◆ Work required:
Read the records that follow and state how many lines hold "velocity", adding nothing else.

[Dataset items]
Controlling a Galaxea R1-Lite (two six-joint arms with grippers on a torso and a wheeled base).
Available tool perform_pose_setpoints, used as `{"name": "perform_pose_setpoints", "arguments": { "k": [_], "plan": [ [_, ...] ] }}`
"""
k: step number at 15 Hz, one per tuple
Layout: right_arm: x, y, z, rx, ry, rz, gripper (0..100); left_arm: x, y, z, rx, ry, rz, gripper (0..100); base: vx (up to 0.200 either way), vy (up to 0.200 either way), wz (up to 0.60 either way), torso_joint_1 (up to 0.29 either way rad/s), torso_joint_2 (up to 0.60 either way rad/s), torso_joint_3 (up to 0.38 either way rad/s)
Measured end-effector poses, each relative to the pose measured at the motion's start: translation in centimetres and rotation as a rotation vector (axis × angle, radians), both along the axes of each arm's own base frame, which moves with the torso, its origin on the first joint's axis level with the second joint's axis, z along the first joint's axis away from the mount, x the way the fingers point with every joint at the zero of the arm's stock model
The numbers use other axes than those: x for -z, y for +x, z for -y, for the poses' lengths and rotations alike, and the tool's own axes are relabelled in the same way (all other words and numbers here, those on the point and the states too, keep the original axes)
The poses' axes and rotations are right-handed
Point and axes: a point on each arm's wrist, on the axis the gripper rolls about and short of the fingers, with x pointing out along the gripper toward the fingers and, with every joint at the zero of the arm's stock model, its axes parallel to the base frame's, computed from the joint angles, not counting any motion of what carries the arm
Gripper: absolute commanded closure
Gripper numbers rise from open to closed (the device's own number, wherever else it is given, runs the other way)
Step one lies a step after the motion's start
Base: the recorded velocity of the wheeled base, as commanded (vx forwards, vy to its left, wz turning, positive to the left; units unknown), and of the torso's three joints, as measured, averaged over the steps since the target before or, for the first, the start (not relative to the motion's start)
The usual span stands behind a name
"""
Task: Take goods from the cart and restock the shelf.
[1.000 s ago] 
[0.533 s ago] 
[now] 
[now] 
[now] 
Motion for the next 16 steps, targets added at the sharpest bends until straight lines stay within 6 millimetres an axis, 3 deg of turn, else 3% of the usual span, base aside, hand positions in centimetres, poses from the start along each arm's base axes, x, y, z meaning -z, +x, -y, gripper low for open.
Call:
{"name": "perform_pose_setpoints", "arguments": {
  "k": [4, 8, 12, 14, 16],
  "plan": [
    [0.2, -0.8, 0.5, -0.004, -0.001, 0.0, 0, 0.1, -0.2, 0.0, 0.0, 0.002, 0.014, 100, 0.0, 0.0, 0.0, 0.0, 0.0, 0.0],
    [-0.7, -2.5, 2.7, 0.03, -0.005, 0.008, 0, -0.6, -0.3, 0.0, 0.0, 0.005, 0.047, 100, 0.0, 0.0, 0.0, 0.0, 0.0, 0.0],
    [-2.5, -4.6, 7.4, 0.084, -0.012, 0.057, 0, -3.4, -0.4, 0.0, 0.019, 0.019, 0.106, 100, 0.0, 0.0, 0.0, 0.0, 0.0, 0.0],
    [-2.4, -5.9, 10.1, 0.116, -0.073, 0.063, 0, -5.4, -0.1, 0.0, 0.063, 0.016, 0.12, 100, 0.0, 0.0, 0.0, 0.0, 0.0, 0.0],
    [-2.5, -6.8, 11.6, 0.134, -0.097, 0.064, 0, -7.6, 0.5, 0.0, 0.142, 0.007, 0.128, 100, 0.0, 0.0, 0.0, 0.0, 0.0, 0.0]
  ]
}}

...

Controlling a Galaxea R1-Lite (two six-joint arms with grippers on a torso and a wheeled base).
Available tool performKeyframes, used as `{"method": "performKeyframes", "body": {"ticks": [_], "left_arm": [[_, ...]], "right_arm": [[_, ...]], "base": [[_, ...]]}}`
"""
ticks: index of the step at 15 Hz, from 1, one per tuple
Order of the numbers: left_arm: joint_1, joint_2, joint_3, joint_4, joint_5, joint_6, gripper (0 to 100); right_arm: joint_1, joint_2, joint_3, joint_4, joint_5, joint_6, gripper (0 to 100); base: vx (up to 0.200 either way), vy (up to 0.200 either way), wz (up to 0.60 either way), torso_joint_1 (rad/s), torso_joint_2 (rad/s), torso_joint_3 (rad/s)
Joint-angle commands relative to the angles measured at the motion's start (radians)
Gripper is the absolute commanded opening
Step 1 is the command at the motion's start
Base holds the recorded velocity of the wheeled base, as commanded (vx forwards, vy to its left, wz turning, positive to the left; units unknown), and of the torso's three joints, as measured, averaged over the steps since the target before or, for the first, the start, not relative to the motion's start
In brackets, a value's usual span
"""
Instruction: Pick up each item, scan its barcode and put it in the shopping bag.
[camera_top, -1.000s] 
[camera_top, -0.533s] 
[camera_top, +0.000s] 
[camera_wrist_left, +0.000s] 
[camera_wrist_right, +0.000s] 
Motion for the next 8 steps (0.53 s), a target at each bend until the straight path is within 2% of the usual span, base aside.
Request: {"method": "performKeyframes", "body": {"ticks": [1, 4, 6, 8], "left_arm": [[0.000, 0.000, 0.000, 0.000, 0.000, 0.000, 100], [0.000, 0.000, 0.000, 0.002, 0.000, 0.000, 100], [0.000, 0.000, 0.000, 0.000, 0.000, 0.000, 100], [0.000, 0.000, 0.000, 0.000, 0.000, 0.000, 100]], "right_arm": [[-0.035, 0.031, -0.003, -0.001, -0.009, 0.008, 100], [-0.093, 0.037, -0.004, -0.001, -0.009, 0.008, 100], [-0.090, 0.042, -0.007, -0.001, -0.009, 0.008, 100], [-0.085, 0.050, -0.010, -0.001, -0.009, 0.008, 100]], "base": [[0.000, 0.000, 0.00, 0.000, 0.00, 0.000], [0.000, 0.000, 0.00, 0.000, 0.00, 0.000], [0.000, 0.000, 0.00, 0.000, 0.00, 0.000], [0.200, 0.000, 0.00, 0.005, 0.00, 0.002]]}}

◆ Expected output:
2